5. In return, you will receive a tunnel IPv4 address (100.89.128.x/32) and a routed IPv4 subnet (100.96.x.0/24) from us. These will be needed on the third and final step of the setup script:
   1. ash setup-cghmn.sh set-tunnel-ip
6. Once the script completed successfully, reboot the router to ensure all interfaces are up properly. After the reboot, your retro devices should receive an IP address in your routed IPv4 subnet on the Retro LAN port you chose above and be able to communicate with other machines on the CGHMN network.

# TODO: Add Linux commands to get connected without OpenWRT

Get connected - Server Side, the Admins Guide

To get a member onto the network, they will send an admin of the project their randomly generated Wireguard key during the setup via the OpenWRT script. Here are the steps that admin will have to follow to get them up and running on the server side:

1. Log in on the Core Router over an existing CGHMN network link
2. Navigate to VPN -> Wireguard -> Peer Generator
3. You will be asked to enter some data for the new peer, enter the following:
   1. Instance: WG_Member
   2. Endpoint: wg-admin.cursedsilicon.net:42070
   3. Name: member.<Nickname of the new member>
   4. Public Key: <their Wireguard public key they've sent over>
   5. Private Key: <blank>
   6. Address: <Next highest IP from 100.89.128.0/22, this is their tunnel IP and is auto-filled>
   7. Pre-Shared Key: <blank>
   8. Allowed IPs: <the same as Address>, <their routed subnet, see below>
   9. Keepalive interval: <blank>
   10. DNS Servers: <default value>
4. Hit the "Store and generate next" button
5. Navigate to VPN -> Wireguard -> Instances
6. Hit the "Apply" button
7. Do either one of these steps, depending on if you can SSH into the GRETAP endpoint container:
   1. SSH into the CGHMN Proxmox Server and enter the command pct enter 10403
   2. SSH directly into the GRETAP endpoint (formerly VXLAN endpoint) container with ssh root@172.23.4.103
8. From there, run the following command: bash /opt/vxlan-scripts/create-vxlan-interface.sh <member-tunnel-ip> <member-name> where you replace <member-tunnel-ip> with the IP tunnel address of the member as it was set above in the Address field, without the /32 CIDR subnet mask, and replace the <member-name> with the same value you've entered above in the Name field. For example, like this: bash /opt/vxlan-scripts/create-vxlan-interface.sh 100.89.128.6 member.snep.test This will create a GRETAP (and for legacy purposes, a VXLAN) interface and bring them up automagically. Ignore the fact it still says "VXLAN" everywhere, it does both.
9. Now you can send the member their Wireguard Tunnel IP and their routed subnet over and they can finish their client-side setup according to the mini-tutorial above.
10. Rember to add the member and their tunnel and subnet IPs to the IP allocations page :)
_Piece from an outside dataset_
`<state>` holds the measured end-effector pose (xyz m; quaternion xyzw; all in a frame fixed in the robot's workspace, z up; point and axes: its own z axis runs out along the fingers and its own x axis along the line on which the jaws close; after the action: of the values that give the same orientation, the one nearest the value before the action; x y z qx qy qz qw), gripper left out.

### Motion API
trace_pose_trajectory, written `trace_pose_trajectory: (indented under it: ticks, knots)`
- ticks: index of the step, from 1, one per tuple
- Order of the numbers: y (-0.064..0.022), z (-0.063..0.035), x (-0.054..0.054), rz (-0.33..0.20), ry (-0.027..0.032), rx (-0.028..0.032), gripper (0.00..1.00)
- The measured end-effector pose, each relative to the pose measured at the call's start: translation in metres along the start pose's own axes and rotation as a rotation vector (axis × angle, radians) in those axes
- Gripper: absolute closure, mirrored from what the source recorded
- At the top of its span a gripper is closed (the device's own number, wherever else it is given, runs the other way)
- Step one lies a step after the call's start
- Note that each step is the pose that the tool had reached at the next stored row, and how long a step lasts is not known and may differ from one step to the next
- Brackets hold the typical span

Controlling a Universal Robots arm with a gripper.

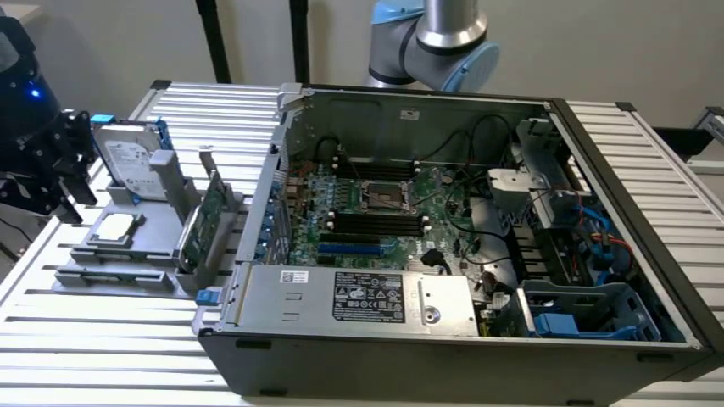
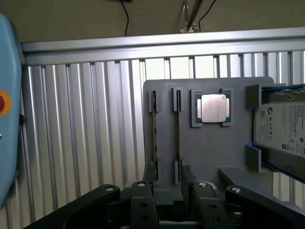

But wait, what even is their routed subnet?

Each members routed subnet comes per default from the 100.96.0.0/13 IPv4 block and has a /24 mask. This subnet is their "Retro LAN", to which all their retro computers are hooked into via the router of their choosing. By default, NAT is enabled on the routers, so it wouldn't make a difference which subnet is used on the remote end for the retro machines. However, if someone wants to host servers in the CGHMN and doesn't want to do port forwading, they can disable NAT and let other membres directly connect to their machines via this routed subnet.

To get the routed subnet of a member, take the number from the last octet of the Wireguard tunnel IP of a member, say 100.89.128.6, and put it into the third octet of the 100.96.0.0/13 IP block and replace the /13 with /24, so you get 100.96.6.0/24. That is their routed subnet, simple as that!